## Task details
For each line below that holds the word "striped", make a copy.

Records provided section start

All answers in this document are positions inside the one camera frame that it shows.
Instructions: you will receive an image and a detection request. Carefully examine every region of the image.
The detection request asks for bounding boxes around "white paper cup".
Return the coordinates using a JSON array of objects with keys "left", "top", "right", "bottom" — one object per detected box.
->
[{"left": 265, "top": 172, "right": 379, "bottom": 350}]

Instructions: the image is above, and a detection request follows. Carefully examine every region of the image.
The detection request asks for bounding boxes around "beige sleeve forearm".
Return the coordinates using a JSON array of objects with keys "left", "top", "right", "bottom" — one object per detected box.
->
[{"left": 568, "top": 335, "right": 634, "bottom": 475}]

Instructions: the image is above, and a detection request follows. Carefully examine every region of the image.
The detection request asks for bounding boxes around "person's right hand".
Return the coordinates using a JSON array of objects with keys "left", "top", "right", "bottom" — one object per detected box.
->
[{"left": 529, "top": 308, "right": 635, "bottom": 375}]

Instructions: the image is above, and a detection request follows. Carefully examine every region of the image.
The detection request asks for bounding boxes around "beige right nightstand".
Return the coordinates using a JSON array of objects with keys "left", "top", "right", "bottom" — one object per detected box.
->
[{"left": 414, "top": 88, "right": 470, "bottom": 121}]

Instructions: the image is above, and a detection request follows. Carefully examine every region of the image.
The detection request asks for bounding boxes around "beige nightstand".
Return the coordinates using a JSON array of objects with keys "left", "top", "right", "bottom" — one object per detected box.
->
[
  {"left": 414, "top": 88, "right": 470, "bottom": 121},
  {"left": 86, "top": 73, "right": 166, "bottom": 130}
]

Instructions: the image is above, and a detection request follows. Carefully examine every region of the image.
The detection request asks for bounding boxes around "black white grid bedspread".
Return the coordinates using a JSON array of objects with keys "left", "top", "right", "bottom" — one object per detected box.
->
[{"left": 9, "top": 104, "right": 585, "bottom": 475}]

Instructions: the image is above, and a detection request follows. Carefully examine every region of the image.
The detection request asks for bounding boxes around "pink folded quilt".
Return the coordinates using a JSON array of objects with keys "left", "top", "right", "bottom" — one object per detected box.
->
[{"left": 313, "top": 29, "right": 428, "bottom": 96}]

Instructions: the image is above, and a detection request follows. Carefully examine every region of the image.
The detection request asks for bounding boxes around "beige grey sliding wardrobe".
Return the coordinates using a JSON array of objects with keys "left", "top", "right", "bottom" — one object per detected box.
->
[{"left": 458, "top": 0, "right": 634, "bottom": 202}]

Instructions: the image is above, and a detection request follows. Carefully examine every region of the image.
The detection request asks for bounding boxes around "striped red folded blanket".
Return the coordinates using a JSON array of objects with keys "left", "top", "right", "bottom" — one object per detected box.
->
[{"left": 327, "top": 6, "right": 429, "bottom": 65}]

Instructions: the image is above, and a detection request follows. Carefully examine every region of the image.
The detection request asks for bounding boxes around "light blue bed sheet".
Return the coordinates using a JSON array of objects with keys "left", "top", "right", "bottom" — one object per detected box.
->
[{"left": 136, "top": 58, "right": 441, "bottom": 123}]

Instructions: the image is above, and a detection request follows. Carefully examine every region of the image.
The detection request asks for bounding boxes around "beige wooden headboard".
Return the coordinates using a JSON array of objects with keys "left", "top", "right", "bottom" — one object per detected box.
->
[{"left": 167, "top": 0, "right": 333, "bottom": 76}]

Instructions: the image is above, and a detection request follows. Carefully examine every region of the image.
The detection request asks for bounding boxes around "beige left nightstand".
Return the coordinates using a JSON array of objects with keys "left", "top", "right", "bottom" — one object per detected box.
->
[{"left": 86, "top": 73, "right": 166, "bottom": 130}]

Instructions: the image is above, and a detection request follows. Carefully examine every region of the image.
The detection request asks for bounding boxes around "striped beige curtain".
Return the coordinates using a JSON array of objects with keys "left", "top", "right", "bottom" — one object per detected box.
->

Records provided section end

## Written solution
The detection request asks for bounding boxes around "striped red folded blanket".
The detection request asks for bounding boxes around "striped beige curtain".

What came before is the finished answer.